So... back to the tale   The term ""theistic evolutionist" is really a term that rationally shouldn't exist, but because of all the supposed heat between 'science' and 'religion' I guess it must.

"Faith" - Faith is an interesting concept and I think it means a lot more then most people bother to consider.  To start with, to take a religious view of faith, or more precisely a Christian view of faith, when faith is mentioned in the bible, it is not about "blind belief" but based on evidence and experience.    The way faith is used has the connotation of "I have faith in what God will do in the future based on what I have seen God do in the past"  The New Testament  especially is written from the point of view of people who were there and saw the events.  YOu may think the writers were wrong n what they thought they saw, you may even think they didn't even really right it, but the overarching message there is that the New Testament talks of faith in a way that the Christian thought of 'faith' should be "because of what you have seen and experienced in the past, you have faith in what will happen in the future" 

This is nothing special, my belief in my wife's integrity and character is based on my experience with her, and my faith in how she will act in the future is based on that faith in her personality.  That 'faith' is not a 'blind belief' but is based on the evidence and experience of my wife in my life.
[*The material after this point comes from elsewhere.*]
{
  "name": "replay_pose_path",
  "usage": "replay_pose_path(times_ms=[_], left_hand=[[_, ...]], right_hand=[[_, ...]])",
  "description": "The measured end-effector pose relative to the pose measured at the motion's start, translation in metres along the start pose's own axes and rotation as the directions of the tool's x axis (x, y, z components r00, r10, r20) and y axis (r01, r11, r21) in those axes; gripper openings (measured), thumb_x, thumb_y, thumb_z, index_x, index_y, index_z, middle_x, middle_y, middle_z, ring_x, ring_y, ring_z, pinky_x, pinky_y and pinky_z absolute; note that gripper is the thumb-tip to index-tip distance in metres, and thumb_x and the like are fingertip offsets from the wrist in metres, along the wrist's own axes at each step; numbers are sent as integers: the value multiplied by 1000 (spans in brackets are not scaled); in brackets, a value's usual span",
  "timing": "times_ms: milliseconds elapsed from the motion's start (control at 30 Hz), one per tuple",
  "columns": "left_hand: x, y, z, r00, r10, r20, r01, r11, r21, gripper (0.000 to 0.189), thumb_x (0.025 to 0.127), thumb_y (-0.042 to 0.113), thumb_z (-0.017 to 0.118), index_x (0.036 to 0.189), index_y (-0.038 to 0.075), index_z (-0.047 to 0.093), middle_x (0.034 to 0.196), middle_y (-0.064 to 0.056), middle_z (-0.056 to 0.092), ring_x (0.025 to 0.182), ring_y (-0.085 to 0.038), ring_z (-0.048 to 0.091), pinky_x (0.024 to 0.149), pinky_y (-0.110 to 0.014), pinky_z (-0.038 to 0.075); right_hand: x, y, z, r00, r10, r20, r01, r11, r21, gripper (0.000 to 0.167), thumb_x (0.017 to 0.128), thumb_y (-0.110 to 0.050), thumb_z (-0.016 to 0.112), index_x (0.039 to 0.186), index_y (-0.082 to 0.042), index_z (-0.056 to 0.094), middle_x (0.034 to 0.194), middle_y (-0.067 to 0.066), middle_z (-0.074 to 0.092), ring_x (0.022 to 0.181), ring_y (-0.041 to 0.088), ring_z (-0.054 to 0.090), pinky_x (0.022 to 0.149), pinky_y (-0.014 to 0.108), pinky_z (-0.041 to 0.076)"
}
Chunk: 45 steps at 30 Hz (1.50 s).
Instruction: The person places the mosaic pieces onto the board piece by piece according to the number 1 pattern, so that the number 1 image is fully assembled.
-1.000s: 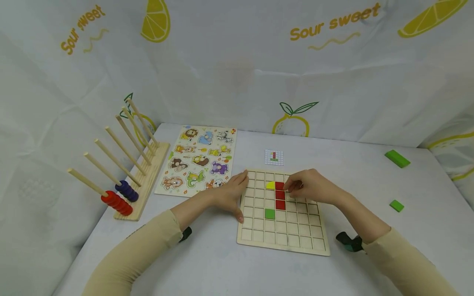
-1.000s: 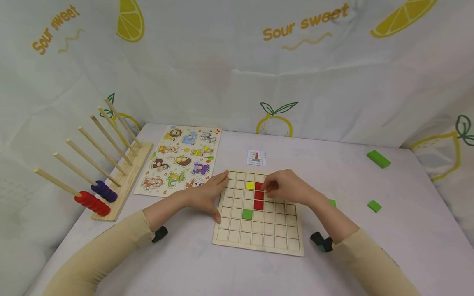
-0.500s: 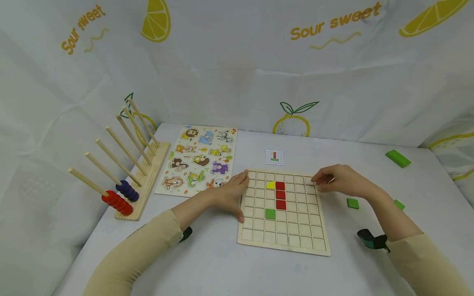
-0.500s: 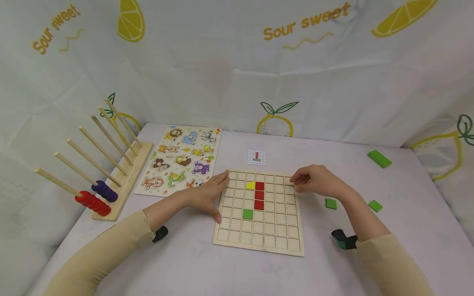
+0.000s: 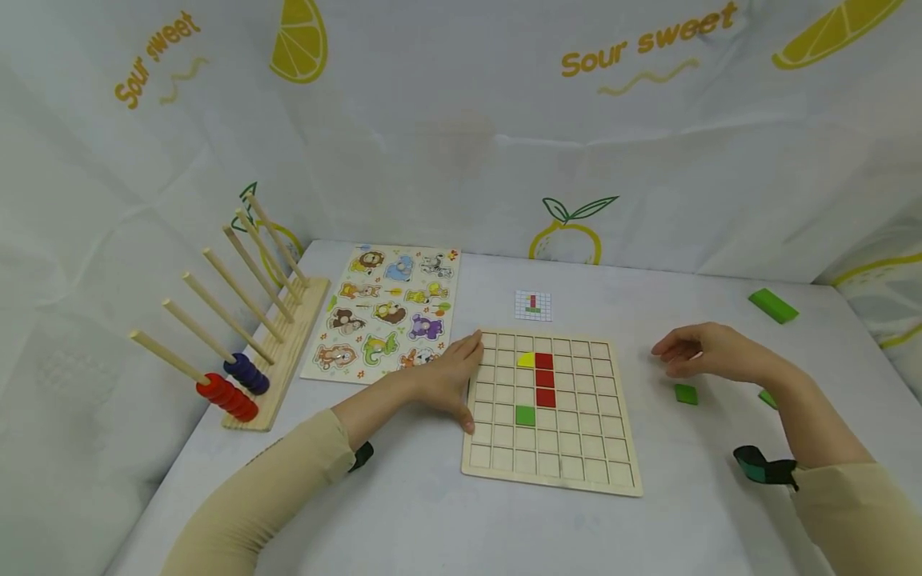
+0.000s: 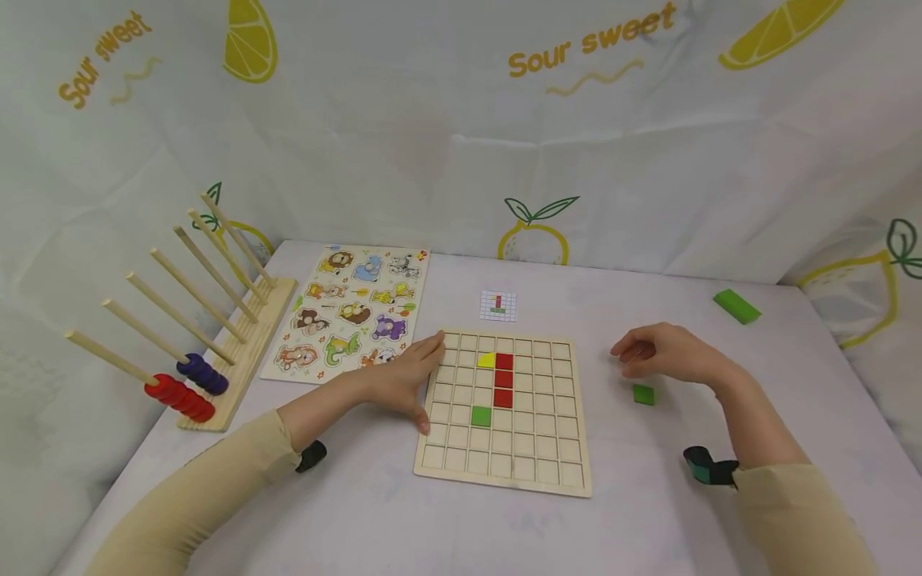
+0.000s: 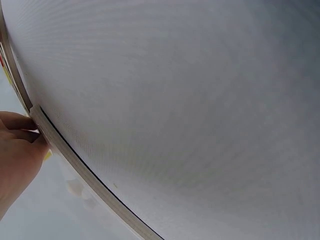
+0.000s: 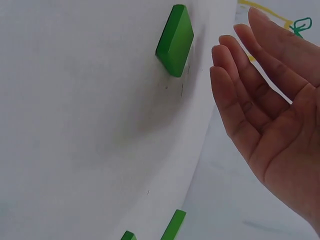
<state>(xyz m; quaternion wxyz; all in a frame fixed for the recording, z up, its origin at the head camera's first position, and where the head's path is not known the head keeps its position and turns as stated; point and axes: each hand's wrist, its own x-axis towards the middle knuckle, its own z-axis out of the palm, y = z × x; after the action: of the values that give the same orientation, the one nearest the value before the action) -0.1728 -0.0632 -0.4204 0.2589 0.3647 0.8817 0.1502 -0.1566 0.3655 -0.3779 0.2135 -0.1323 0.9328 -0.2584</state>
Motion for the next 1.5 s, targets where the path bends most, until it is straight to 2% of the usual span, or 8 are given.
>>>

Most Christians, most religious people do not come to a religious belief based on sort 'blind hopeful obedience' but rather a reflection on experiences in their own life which they feel provides adequate personal evidence in the existence of... something else (God, Jesus, etc..., whatever...).  They may be wrong, they may be reading their own desires or fears into their interpretations of the events in their lives or in others, but that belief is at least based on perceived evidence.

This is not really any different then how we conduct our lives on a day to day basis, in our trust in our friends and instructors and our confidence that are car will not break down on the way to work.

Which is actually not far from the scientific method, just less rigorous. Observe, observe, predict, observe, conclude, correct.  Mechanical laws are predictable, repeatable, and transferable, social interactions are not nearly so to the same level of exactness.  Most religious belief is very akin to a social interaction in that vein.

I think the supposed conflict between 'science' and 'faith' is much more a fabrication by those (on both sides) who try to make each 'side' say more than it is. One will say "I have a formula that describes gravity ina totally mechanical way which means gravity can be explained without resorting to the supernatural which means the supernatural is not needed which means God doesn't exist", to which I say "well, duhh!!!!" for most of it (that the supernatural is not needed to explain gravity).  Now the theist/believer takes offense at this and says "well I still have faith that God exists" and forgets what that faith is based on.  So the scientist tries to get a mechanical law to say more than it can and the believer goes searching for holes in the science and there becomes animosity and conflict where none really is.


----------



## punisher73 (Aug 27, 2008)

A couple of points I thought I would bring up.  My first day in philosophy class the professor said, "I am going to prove that God does not exist" because that is what everyone says philosophy and science does.  He then stated to exist you must occupy space and time.  God does neither of those things, so God does not exist.  You can not measure God, or if God does or does not exist.

So trying to apply science to something that can't be measured is just a waste of time as we understand the scientific method.  We all understand the concept of love and know that it exists but how does science measure that? How does science replicate that?

The second point I would like to bring up and it is a peeve of mine is when Christians create and believe in the "God of the gaps".  That is, "well science can't explain X, so it proves there is a God."  What happens when science explains X, does that prove there is no God, or does your God shrink a little bit?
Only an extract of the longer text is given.